= WORK REQUIRED =
Could the data below please be reproduced word for word, without the pictures?

===== DATA BLOCK

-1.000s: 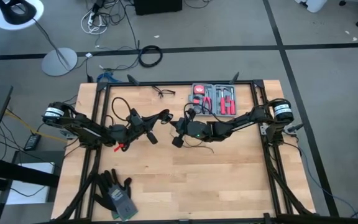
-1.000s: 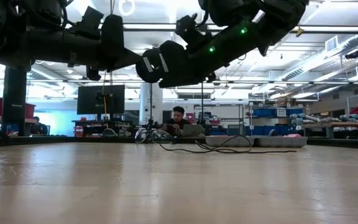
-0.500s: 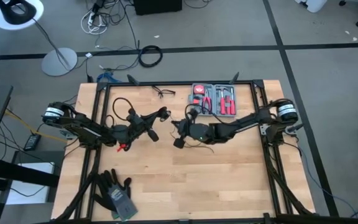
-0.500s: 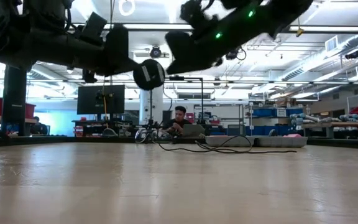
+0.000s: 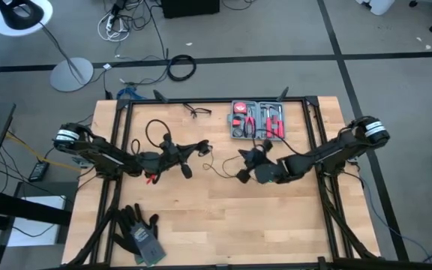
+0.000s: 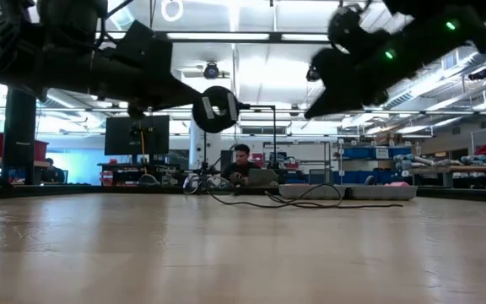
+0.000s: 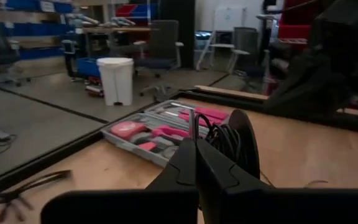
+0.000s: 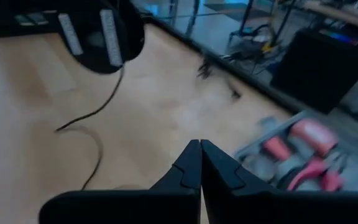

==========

= FINAL ANSWER =
-1.000s: 
-1.000s: 
-0.500s: 
-0.500s: 
+0.000s: 
+0.000s: 
+0.000s: 
+0.000s: 

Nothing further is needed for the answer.